▸ Problem:
Every line of the listing below is to be repeated exactly; the pictures stay out.

▸ Exercise material:
____________

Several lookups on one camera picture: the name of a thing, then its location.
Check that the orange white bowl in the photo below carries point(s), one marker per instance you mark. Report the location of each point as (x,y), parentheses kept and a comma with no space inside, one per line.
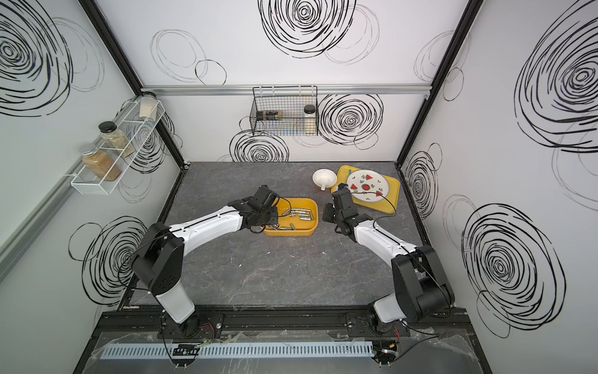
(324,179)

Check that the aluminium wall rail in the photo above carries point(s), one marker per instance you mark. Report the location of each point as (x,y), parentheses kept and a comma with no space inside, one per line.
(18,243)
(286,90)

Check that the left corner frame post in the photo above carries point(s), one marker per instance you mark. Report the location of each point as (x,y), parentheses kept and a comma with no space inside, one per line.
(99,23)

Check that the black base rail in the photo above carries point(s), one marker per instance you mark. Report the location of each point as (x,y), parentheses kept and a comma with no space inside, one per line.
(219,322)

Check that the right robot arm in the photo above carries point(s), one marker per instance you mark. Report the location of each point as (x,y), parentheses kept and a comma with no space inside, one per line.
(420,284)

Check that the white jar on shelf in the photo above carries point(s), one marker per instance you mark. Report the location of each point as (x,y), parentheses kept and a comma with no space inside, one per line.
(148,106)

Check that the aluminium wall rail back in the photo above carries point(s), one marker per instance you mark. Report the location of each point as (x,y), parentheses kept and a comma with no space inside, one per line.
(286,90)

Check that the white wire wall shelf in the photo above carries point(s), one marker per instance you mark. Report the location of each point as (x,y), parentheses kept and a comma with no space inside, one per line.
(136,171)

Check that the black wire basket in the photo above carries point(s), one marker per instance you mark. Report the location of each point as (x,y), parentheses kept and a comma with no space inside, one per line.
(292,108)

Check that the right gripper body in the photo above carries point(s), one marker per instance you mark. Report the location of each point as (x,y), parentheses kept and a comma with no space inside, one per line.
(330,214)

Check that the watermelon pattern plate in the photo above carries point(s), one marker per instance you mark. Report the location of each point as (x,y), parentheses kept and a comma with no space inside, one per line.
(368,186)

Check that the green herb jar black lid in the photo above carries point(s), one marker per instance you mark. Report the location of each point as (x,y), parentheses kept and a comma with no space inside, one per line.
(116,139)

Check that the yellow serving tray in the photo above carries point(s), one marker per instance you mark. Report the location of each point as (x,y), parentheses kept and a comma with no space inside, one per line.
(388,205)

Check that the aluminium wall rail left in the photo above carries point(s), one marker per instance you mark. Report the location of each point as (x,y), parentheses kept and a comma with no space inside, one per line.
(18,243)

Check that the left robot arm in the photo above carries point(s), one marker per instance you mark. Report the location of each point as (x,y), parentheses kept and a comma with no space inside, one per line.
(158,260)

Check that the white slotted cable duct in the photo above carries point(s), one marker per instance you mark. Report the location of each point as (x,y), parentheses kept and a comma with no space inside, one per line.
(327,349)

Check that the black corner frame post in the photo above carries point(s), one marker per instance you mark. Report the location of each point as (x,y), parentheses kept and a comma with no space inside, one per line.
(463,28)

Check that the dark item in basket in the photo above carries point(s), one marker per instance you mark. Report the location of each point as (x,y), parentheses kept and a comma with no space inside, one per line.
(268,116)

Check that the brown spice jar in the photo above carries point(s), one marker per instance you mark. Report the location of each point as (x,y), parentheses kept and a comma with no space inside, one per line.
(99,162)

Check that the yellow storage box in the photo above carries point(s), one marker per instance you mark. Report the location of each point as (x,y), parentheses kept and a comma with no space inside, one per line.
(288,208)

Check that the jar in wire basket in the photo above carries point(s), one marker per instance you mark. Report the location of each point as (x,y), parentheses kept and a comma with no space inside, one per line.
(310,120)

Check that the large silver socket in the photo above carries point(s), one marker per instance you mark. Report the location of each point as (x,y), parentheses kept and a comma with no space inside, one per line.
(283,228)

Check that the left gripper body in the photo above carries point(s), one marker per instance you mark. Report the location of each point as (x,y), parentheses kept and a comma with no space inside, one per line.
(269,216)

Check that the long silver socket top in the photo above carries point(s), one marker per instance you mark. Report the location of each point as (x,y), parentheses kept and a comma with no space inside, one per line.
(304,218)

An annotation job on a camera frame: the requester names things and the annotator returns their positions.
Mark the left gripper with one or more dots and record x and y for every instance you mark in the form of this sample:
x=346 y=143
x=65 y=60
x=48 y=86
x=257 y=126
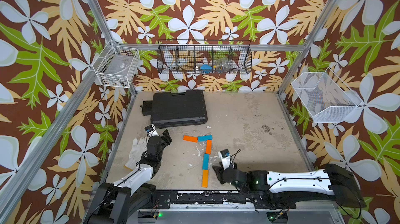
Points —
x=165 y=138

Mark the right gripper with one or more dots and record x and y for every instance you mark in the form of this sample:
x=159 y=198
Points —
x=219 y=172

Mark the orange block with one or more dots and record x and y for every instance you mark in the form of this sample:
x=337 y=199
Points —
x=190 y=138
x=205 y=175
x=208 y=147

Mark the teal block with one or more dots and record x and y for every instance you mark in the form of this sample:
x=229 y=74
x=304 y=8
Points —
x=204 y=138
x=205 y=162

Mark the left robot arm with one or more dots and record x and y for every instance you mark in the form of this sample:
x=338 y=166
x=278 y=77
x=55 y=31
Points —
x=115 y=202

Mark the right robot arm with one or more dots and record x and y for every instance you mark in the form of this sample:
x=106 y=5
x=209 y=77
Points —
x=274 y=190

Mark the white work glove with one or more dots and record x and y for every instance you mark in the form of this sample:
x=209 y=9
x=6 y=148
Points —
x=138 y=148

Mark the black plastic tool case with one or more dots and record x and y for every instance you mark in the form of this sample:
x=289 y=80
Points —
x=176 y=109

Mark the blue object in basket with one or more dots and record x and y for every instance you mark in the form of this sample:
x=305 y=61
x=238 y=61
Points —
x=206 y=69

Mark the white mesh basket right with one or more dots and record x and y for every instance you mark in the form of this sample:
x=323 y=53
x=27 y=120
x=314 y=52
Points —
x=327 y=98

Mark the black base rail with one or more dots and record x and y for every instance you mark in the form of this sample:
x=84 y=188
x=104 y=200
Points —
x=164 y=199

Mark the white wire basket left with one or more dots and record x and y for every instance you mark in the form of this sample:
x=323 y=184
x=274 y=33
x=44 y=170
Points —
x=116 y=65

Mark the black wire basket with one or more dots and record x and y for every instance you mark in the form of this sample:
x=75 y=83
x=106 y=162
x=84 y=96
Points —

____________

▸ The answer:
Several lookups on one camera picture: the name of a thing, then its location.
Check that the orange white bowl in the photo below carries point(s), one marker per instance you mark. Report the location of each point as (x,y), parentheses kept and a comma with no space inside, one per line.
(324,179)

Check that the aluminium wall rail in the photo above carries point(s), one marker per instance you mark. Report the location of each point as (x,y), parentheses kept and a comma with no space inside, one per line.
(18,243)
(286,90)

Check that the left corner frame post in the photo above carries point(s), one marker per instance you mark. Report the location of each point as (x,y), parentheses kept and a comma with no space inside, one per line.
(99,23)

Check that the black base rail in the photo above carries point(s), one marker per instance you mark. Report the location of each point as (x,y), parentheses kept and a comma with no space inside, one per line.
(219,322)

Check that the right robot arm in the photo above carries point(s), one marker per instance you mark. Report the location of each point as (x,y), parentheses kept and a comma with no space inside, one per line.
(420,284)

Check that the white jar on shelf in the photo above carries point(s), one marker per instance you mark. Report the location of each point as (x,y), parentheses kept and a comma with no space inside, one per line.
(148,106)

Check that the aluminium wall rail back in the photo above carries point(s), one marker per instance you mark. Report the location of each point as (x,y), parentheses kept and a comma with no space inside, one per line.
(286,90)

Check that the white wire wall shelf in the photo above carries point(s), one marker per instance you mark. Report the location of each point as (x,y), parentheses kept and a comma with no space inside, one per line.
(136,171)

Check that the black wire basket in the photo above carries point(s), one marker per instance you mark. Report the location of each point as (x,y), parentheses kept and a comma with no space inside, one per line.
(292,108)

Check that the right gripper body in the photo above carries point(s), one marker per instance you mark. Report the location of each point as (x,y), parentheses kept and a comma with no space inside, one per line.
(330,214)

Check that the watermelon pattern plate in the photo above carries point(s), one marker per instance you mark. Report the location of each point as (x,y), parentheses kept and a comma with no space inside, one per line.
(368,186)

Check that the green herb jar black lid in the photo above carries point(s), one marker per instance you mark. Report the location of each point as (x,y), parentheses kept and a comma with no space inside, one per line.
(116,139)

Check that the yellow serving tray in the photo above carries point(s), one marker per instance you mark. Report the location of each point as (x,y), parentheses kept and a comma with no space inside, one per line.
(388,205)

Check that the aluminium wall rail left in the photo above carries point(s), one marker per instance you mark. Report the location of each point as (x,y), parentheses kept and a comma with no space inside, one per line.
(18,243)

Check that the left robot arm in the photo above carries point(s), one marker per instance you mark. Report the location of each point as (x,y), parentheses kept and a comma with no space inside, one per line.
(158,260)

Check that the white slotted cable duct in the photo above carries point(s), one marker per instance you mark. Report the location of each point as (x,y), parentheses kept and a comma with no space inside, one per line.
(327,349)

Check that the black corner frame post in the photo above carries point(s), one marker per instance you mark. Report the location of each point as (x,y), parentheses kept and a comma with no space inside, one per line.
(463,28)

Check that the dark item in basket in the photo above carries point(s), one marker per instance you mark. Report the location of each point as (x,y), parentheses kept and a comma with no space inside, one per line.
(268,116)

Check that the brown spice jar in the photo above carries point(s), one marker per instance you mark. Report the location of each point as (x,y), parentheses kept and a comma with no space inside, one per line.
(99,162)

Check that the yellow storage box in the photo above carries point(s), one marker per instance you mark. Report the location of each point as (x,y), parentheses kept and a comma with no space inside, one per line.
(288,208)

Check that the jar in wire basket in the photo above carries point(s), one marker per instance you mark. Report the location of each point as (x,y), parentheses kept and a comma with no space inside, one per line.
(310,120)

Check that the large silver socket in the photo above carries point(s), one marker per instance you mark. Report the location of each point as (x,y), parentheses kept and a comma with no space inside, one per line.
(283,228)

Check that the left gripper body in the photo above carries point(s), one marker per instance you mark. Report the location of each point as (x,y), parentheses kept and a comma with no space inside, one per line.
(269,216)

Check that the long silver socket top in the photo above carries point(s), one marker per instance you mark. Report the location of each point as (x,y), parentheses kept and a comma with no space inside, one per line.
(304,218)

An annotation job on a camera frame: the requester names things and the annotator returns their positions.
Mark the left gripper with one or more dots and record x and y for every instance you mark in the form of this sample:
x=346 y=143
x=65 y=60
x=48 y=86
x=257 y=126
Points —
x=165 y=138

Mark the right gripper with one or more dots and record x and y for every instance you mark in the form of this sample:
x=159 y=198
Points —
x=219 y=172

Mark the orange block with one or more dots and record x and y for every instance you mark in the form of this sample:
x=337 y=199
Points —
x=190 y=138
x=205 y=175
x=208 y=147

Mark the teal block with one or more dots and record x and y for every instance you mark in the form of this sample:
x=229 y=74
x=304 y=8
Points —
x=204 y=138
x=205 y=162

Mark the left robot arm with one or more dots and record x and y for every instance you mark in the form of this sample:
x=338 y=166
x=278 y=77
x=55 y=31
Points —
x=115 y=202

Mark the right robot arm with one or more dots and record x and y for every instance you mark in the form of this sample:
x=106 y=5
x=209 y=77
Points —
x=274 y=190

Mark the white work glove with one or more dots and record x and y for every instance you mark in the form of this sample:
x=209 y=9
x=6 y=148
Points —
x=138 y=148

Mark the black plastic tool case with one or more dots and record x and y for every instance you mark in the form of this sample:
x=289 y=80
Points —
x=176 y=109

Mark the blue object in basket with one or more dots and record x and y for every instance you mark in the form of this sample:
x=305 y=61
x=238 y=61
Points —
x=206 y=69

Mark the white mesh basket right with one or more dots and record x and y for every instance you mark in the form of this sample:
x=323 y=53
x=27 y=120
x=314 y=52
Points —
x=327 y=98

Mark the black base rail with one or more dots and record x and y for every instance you mark in the form of this sample:
x=84 y=188
x=104 y=200
Points —
x=164 y=199

Mark the white wire basket left with one or more dots and record x and y for every instance you mark in the form of this sample:
x=323 y=184
x=274 y=33
x=44 y=170
Points —
x=116 y=65

Mark the black wire basket with one or more dots and record x and y for every instance you mark in the form of this sample:
x=75 y=83
x=106 y=162
x=84 y=96
Points —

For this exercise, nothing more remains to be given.